- **Recorded information**

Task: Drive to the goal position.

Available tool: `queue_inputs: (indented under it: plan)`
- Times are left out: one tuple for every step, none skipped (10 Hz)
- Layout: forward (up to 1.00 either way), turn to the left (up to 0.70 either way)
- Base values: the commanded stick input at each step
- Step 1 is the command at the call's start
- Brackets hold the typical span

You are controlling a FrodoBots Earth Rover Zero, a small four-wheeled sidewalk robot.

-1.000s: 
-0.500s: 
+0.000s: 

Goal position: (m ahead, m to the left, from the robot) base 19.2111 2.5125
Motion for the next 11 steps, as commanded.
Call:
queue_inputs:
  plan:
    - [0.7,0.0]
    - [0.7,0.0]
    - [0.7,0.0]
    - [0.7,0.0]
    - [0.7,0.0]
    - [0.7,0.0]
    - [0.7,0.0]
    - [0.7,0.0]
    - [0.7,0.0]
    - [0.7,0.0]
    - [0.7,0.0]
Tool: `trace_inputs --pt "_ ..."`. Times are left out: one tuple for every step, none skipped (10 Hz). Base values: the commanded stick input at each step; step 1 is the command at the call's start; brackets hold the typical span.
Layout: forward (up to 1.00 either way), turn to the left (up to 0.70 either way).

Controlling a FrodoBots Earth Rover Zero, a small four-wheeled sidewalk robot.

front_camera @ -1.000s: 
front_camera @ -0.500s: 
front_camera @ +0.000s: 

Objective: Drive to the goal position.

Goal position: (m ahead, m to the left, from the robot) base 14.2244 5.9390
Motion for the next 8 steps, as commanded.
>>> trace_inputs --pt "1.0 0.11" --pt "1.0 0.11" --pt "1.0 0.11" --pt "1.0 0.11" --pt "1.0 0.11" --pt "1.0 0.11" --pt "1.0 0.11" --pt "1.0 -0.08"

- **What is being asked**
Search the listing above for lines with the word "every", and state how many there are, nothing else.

- **Exercise response**
2